Cardiovascular Research Group, Clinical Medicine Department, Miguel Hernández University, 03202 Alicante, Spain.
Bioengineering (Basel). 2023 Dec 18;10(12):1439. doi: 10.3390/bioengineering10121439.
Hypertension, a primary risk factor for various cardiovascular diseases, is a global health concern. Early identification and effective management of hypertensive individuals are vital for reducing associated health risks. This study explores the potential of deep learning (DL) techniques, specifically GoogLeNet, ResNet-18, and ResNet-50, for discriminating between normotensive (NTS) and hypertensive (HTS) individuals using photoplethysmographic (PPG) recordings.
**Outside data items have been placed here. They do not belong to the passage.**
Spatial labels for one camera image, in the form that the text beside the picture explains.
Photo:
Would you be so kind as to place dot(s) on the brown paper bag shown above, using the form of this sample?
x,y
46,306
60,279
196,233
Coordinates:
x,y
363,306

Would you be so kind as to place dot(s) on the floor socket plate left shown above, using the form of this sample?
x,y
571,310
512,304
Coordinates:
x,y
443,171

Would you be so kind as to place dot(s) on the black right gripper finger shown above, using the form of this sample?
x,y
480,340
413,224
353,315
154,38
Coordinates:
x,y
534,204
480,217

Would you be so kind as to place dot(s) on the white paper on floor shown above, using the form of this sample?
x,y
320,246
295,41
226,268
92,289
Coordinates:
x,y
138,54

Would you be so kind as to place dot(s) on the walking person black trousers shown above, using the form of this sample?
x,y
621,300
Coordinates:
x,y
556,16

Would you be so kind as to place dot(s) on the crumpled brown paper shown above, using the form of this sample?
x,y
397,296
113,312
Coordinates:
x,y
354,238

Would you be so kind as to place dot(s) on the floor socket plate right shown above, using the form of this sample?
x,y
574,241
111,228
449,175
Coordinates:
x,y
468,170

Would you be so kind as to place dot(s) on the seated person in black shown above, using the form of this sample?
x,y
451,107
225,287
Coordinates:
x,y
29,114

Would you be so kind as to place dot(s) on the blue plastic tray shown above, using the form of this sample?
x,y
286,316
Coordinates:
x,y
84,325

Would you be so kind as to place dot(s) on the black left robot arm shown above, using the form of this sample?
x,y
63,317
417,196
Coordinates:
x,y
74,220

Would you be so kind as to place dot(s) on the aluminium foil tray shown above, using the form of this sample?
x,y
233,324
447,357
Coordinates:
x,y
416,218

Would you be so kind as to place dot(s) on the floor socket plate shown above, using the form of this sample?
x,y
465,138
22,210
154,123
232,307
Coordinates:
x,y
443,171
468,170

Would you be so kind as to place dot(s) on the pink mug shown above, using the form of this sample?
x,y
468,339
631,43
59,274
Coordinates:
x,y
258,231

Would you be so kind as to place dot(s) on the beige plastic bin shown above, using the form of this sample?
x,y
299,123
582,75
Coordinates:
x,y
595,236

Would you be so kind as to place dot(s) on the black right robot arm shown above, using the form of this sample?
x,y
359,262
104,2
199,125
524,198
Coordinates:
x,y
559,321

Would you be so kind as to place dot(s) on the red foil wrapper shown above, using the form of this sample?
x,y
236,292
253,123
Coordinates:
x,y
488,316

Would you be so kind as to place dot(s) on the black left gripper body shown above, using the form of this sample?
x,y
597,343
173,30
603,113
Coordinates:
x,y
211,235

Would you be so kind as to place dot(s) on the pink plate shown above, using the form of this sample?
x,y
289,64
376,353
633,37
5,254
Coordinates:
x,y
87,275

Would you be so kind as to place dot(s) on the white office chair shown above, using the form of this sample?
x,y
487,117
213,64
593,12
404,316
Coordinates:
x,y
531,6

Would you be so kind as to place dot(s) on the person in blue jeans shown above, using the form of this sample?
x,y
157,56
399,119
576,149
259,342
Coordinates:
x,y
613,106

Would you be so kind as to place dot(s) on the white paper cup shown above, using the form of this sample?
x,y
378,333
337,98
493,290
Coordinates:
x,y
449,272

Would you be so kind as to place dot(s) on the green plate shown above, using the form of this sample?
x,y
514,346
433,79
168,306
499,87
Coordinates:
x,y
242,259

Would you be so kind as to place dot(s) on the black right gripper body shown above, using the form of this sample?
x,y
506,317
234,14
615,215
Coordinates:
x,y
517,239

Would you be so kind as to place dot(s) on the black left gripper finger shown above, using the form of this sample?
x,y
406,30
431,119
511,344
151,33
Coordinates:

The research assesses the impact of calibration at different time intervals between measurements, considering intervals less than 1 h, 1-6 h, 6-24 h, and over 24 h. Results indicate that calibration is most effective when measurements are closely spaced, with an accuracy exceeding 90% in all the DL strategies tested. For calibration intervals below 1 h, ResNet-18 achieved the highest accuracy (93.32%), sensitivity (84.09%), specificity (97.30%), and F1-score (88.36%). As the time interval between calibration and test measurements increased, classification performance gradually declined. For intervals exceeding 6 h, accuracy dropped below 81% but with all models maintaining accuracy above 71% even for intervals above 24 h. This study provides valuable insights into the feasibility of using DL for hypertension risk assessment, particularly through PPG recordings. It demonstrates that closely spaced calibration measurements can lead to highly accurate classification, emphasizing the potential for real-time applications. These findings may pave the way for advanced, non-invasive, and continuous blood pressure monitoring methods that are both efficient and reliable.
高血压是各种心血管疾病的主要危险因素,是一个全球关注的健康问题。对高血压患者进行早期识别和有效管理对于降低相关健康风险至关重要。本研究探讨了深度学习(DL)技术,特别是GoogLeNet、ResNet-18和ResNet-50,利用光电容积脉搏波描记法(PPG)记录来区分正常血压(NTS)和高血压(HTS)个体的潜力。该研究评估了测量之间不同时间间隔校准的影响,考虑的时间间隔小于1小时、1 - 6小时、6 - 24小时和超过24小时。结果表明,当测量间隔很近时校准最有效,在所有测试的DL策略中准确率超过90%。在校准间隔低于1小时时,ResNet-18达到了最高准确率(93.32%)、灵敏度(84.09%)、特异性(97.30%)和F1分数(88.36%)。随着校准和测试测量之间的时间间隔增加,分类性能逐渐下降。对于超过6小时的间隔,准确率降至81%以下,但即使对于超过24小时的间隔,所有模型的准确率仍保持在71%以上。本研究为使用DL进行高血压风险评估的可行性提供了有价值的见解,特别是通过PPG记录。它表明紧密间隔的校准测量可以导致高度准确的分类,强调了实时应用的潜力。这些发现可能为先进、无创和连续的血压监测方法铺平道路,这些方法既高效又可靠。